TA’DZIM KEPADA ULAMA’ DALAM PANDANGAN SYARI’AT
Di dalam Al-qur’an Al-kariim ada beberapa ayat yang menegaskan tentang keharusan Ta’dzim pada “Sya’a-iroLLoh” (Segala hal yang menjadi Syi’ar agamanya Alloh). Antara lain ada pada surat,,, Ayat… Yang artinya : “Barang siapa ber-Ta’dzim kepada Syi’ar Syi’ar agamanya Alloh, Maka sesungguhnya itu termasuk pertanda adanya ketaqwaan di dalam hatinya”.
Apakah arti dan pengertian Syi’ar itu ? Syi’ar itu artinya : Tanda atau simbol symbol agama dan kebesaran Alloh SWT.
Dalam tinjauan Tafsir, ”Syi’ar” atau tanda dan symbol agama itu meliputi Dua macam :
1. Berupa benda mati. Seperti Ka’bah, Maqom Ibrohim, Hijir Isma’il, Shofa, Marwah, Masjid Masjid, dan lain lain.

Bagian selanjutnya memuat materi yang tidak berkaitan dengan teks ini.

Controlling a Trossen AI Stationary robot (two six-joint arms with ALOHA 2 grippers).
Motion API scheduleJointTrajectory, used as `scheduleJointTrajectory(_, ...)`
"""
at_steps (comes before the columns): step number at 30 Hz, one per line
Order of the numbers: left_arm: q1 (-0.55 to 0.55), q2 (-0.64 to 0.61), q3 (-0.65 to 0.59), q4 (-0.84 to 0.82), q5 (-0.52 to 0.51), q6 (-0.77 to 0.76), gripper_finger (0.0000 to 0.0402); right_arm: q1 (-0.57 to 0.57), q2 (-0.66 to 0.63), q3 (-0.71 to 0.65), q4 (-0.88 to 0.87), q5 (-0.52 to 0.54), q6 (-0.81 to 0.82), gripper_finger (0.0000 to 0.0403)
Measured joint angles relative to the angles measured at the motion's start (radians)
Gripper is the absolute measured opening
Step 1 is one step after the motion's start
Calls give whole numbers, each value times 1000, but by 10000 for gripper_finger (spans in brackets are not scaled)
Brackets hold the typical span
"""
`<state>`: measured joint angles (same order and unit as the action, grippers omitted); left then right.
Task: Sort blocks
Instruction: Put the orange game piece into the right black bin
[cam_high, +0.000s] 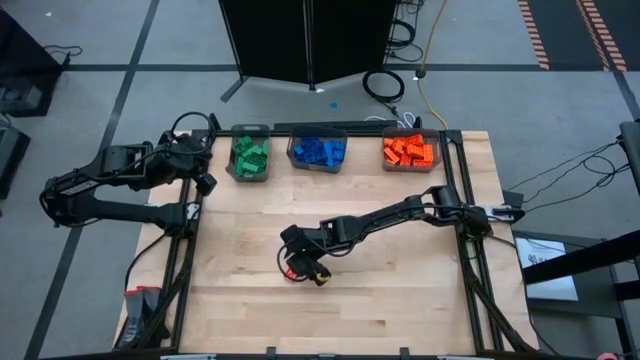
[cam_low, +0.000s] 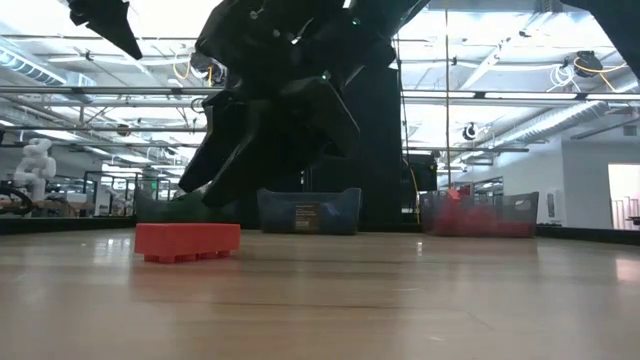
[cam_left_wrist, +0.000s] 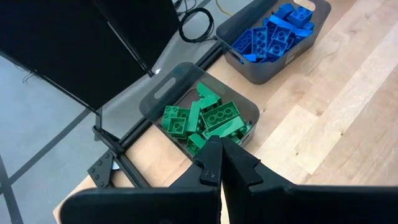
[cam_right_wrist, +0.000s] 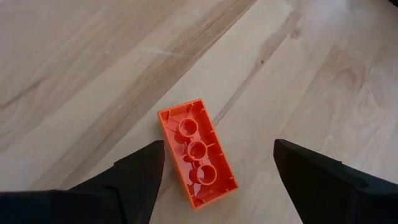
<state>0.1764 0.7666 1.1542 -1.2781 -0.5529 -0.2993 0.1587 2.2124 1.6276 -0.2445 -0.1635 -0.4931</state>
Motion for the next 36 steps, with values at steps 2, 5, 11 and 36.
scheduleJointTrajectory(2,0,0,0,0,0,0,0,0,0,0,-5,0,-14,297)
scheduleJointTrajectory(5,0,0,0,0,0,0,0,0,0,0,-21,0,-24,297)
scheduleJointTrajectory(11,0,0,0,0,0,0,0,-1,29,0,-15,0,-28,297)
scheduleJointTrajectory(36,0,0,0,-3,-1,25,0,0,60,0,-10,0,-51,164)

2. Berwujud Manusia. Yaitu para Nabi, Rosul Alloh, Para Ulama’, Para Orang orang Sholih, Dan para Waly Alloh
Adapun dalil dalil agama,baik dari Al-qur’an atau Al-Hadits yang menerangkan tentang kemuliyaan dan keutamaan para Ulama’ sangat banyak sekali walaupun tidak memungkinkan untuk di sebutkan di sini.
Lalu, Bagaimana prakteknya Ta’dzim ? Dalam rangka mentaati Alloh dan Rosul-Nya ? Ta’dzim dalam wilayah praktek, bentuk dan sifatnya tentu tidak ada petunjuk Tehnis langsung dari Alloh atau Kanjeng Nabi (Itu tidak mungkin). Oleh karenanya, Sifat, cara, bentuk, praktek dan tehnisnya Ta’dzim adalah sepenuhnya di serahkan pada Budaya atau Adat Istiadat ummat setempat. Sehingga sangat mungkin beda daerah dan Negara, juga berbeda dalam hal cara, bentuk dan praktek Ta’dzimnya. Tetapi nilai, inti dan substansinya sama. Yaitu “Menunjukkan rasa Ta’dzim”.
Dalam hali ini Landasan formalnya yaitu sabda Rosulillah Muhammad SAW. yang artinya :
”Segala hal yang di pandang baik oleh kalangan ummat Islam secara umum,berarti juga di nilai baik oleh Alloh”
Dengan demikian, Ta’dzim pada Ulama/Auliyaa’ adalah Wajib, Sebab praktek lawan katanya adalah Harom.
Sikap ; Berlaku sopan santun, Mencium tangan, Unggah ungguh adalah perwujudan dari rasa Ta’dzim tersebutSekaligus menunjukkan tata krama dan berbudaya atau ber-Akhlaq Karimah.